------ ENTRIES PROVIDED
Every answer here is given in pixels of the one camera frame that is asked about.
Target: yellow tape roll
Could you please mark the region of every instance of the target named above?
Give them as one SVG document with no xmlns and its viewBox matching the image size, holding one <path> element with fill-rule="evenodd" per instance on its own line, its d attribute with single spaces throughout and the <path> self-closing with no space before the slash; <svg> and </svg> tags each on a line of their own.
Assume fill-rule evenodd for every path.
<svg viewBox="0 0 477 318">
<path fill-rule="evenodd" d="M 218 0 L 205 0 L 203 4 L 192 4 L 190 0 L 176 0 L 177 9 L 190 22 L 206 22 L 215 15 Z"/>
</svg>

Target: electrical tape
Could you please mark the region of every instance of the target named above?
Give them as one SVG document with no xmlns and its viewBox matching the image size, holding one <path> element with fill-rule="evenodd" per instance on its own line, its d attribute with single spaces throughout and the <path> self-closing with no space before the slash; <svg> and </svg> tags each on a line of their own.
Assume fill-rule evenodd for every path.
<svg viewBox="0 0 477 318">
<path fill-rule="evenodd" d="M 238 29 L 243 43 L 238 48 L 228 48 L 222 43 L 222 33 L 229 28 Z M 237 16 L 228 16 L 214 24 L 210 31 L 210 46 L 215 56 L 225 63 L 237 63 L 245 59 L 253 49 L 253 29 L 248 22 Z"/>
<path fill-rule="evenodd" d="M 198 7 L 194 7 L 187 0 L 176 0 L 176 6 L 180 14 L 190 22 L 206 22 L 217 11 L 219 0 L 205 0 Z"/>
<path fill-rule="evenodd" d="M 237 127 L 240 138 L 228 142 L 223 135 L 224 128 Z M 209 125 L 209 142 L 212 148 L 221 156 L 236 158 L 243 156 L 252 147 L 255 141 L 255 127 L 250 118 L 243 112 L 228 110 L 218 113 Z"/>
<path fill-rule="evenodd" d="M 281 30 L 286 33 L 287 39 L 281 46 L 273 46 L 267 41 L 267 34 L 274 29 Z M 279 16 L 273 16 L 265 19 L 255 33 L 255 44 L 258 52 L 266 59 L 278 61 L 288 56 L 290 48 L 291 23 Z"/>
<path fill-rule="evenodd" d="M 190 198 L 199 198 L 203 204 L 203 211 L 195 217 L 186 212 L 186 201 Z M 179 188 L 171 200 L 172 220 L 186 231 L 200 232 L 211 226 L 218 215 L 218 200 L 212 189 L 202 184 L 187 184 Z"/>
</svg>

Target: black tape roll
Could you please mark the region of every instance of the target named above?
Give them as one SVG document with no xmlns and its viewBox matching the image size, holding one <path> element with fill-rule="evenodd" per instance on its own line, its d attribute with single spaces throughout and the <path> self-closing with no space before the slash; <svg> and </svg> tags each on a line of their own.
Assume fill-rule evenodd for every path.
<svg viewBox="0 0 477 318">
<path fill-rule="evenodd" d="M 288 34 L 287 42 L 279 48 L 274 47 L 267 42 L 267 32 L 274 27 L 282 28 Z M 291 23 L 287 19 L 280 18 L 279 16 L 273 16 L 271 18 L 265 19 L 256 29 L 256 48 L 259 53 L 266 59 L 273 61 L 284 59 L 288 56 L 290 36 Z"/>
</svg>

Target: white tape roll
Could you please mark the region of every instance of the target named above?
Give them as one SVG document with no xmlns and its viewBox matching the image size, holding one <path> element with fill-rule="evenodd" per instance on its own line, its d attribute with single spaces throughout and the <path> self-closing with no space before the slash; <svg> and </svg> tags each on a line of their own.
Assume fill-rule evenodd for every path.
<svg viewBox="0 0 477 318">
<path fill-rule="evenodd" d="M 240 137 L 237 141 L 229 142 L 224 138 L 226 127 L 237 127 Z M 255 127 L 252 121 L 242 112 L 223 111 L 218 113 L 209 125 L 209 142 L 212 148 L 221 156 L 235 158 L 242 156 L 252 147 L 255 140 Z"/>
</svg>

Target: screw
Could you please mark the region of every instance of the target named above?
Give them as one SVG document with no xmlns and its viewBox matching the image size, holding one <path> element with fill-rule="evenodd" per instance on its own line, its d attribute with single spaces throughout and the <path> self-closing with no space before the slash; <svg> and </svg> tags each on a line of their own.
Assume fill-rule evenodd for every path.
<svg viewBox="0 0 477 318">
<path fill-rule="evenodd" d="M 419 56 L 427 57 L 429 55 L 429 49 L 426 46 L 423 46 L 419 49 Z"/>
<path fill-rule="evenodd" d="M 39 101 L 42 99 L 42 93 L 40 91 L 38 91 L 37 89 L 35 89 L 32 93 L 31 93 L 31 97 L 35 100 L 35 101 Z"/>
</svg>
------------
The listing above should be repeated in its entirety, unchanged.

Every answer here is given in pixels of the one camera frame that is asked about.
Target: yellow tape roll
Could you please mark the region of every instance of the target named above?
Give them as one SVG document with no xmlns and its viewBox matching the image size, holding one <path> element with fill-rule="evenodd" per instance on its own line, its d attribute with single spaces throughout and the <path> self-closing with no space before the slash; <svg> and </svg> tags each on a line of their own.
Assume fill-rule evenodd for every path.
<svg viewBox="0 0 477 318">
<path fill-rule="evenodd" d="M 218 0 L 205 0 L 203 4 L 192 4 L 190 0 L 176 0 L 177 9 L 190 22 L 206 22 L 215 15 Z"/>
</svg>

Target: electrical tape
Could you please mark the region of every instance of the target named above?
Give them as one SVG document with no xmlns and its viewBox matching the image size, holding one <path> element with fill-rule="evenodd" per instance on its own line, its d attribute with single spaces throughout and the <path> self-closing with no space before the slash; <svg> and </svg> tags each on a line of their own.
Assume fill-rule evenodd for every path.
<svg viewBox="0 0 477 318">
<path fill-rule="evenodd" d="M 238 29 L 243 43 L 238 48 L 228 48 L 222 43 L 222 33 L 229 28 Z M 237 16 L 228 16 L 214 24 L 210 31 L 210 46 L 215 56 L 225 63 L 237 63 L 245 59 L 253 49 L 253 29 L 248 22 Z"/>
<path fill-rule="evenodd" d="M 198 7 L 194 7 L 187 0 L 176 0 L 176 6 L 180 14 L 190 22 L 206 22 L 217 11 L 219 0 L 205 0 Z"/>
<path fill-rule="evenodd" d="M 237 127 L 240 138 L 228 142 L 223 135 L 224 128 Z M 209 125 L 209 142 L 212 148 L 221 156 L 236 158 L 243 156 L 252 147 L 255 141 L 255 127 L 250 118 L 243 112 L 228 110 L 218 113 Z"/>
<path fill-rule="evenodd" d="M 281 30 L 286 33 L 287 39 L 281 46 L 273 46 L 267 41 L 267 34 L 274 29 Z M 279 16 L 273 16 L 265 19 L 255 33 L 255 44 L 258 52 L 266 59 L 278 61 L 288 56 L 290 48 L 291 23 Z"/>
<path fill-rule="evenodd" d="M 190 198 L 199 198 L 203 204 L 203 211 L 195 217 L 186 212 L 186 201 Z M 179 188 L 171 200 L 172 220 L 186 231 L 200 232 L 211 226 L 218 215 L 218 200 L 212 189 L 202 184 L 187 184 Z"/>
</svg>

Target: black tape roll
Could you please mark the region of every instance of the target named above?
Give them as one SVG document with no xmlns and its viewBox matching the image size, holding one <path> element with fill-rule="evenodd" per instance on its own line, its d attribute with single spaces throughout and the <path> self-closing with no space before the slash; <svg> and </svg> tags each on a line of their own.
Assume fill-rule evenodd for every path.
<svg viewBox="0 0 477 318">
<path fill-rule="evenodd" d="M 288 34 L 287 42 L 279 48 L 274 47 L 267 42 L 267 32 L 274 27 L 282 28 Z M 291 23 L 287 19 L 280 18 L 279 16 L 273 16 L 271 18 L 265 19 L 256 29 L 256 48 L 259 53 L 266 59 L 273 61 L 284 59 L 288 56 L 290 36 Z"/>
</svg>

Target: white tape roll
Could you please mark the region of every instance of the target named above?
Give them as one SVG document with no xmlns and its viewBox matching the image size, holding one <path> element with fill-rule="evenodd" per instance on its own line, its d attribute with single spaces throughout and the <path> self-closing with no space before the slash; <svg> and </svg> tags each on a line of their own.
Assume fill-rule evenodd for every path.
<svg viewBox="0 0 477 318">
<path fill-rule="evenodd" d="M 240 137 L 237 141 L 229 142 L 224 138 L 226 127 L 237 127 Z M 255 127 L 252 121 L 242 112 L 223 111 L 218 113 L 209 125 L 209 142 L 212 148 L 221 156 L 235 158 L 242 156 L 252 147 L 255 140 Z"/>
</svg>

Target: screw
Could you please mark the region of every instance of the target named above?
Give them as one SVG document with no xmlns and its viewBox matching the image size, holding one <path> element with fill-rule="evenodd" per instance on its own line, its d attribute with single spaces throughout and the <path> self-closing with no space before the slash; <svg> and </svg> tags each on a line of their own.
Assume fill-rule evenodd for every path.
<svg viewBox="0 0 477 318">
<path fill-rule="evenodd" d="M 419 56 L 427 57 L 429 55 L 429 49 L 426 46 L 423 46 L 419 49 Z"/>
<path fill-rule="evenodd" d="M 39 101 L 42 99 L 42 93 L 40 91 L 38 91 L 37 89 L 35 89 L 32 93 L 31 93 L 31 97 L 35 100 L 35 101 Z"/>
</svg>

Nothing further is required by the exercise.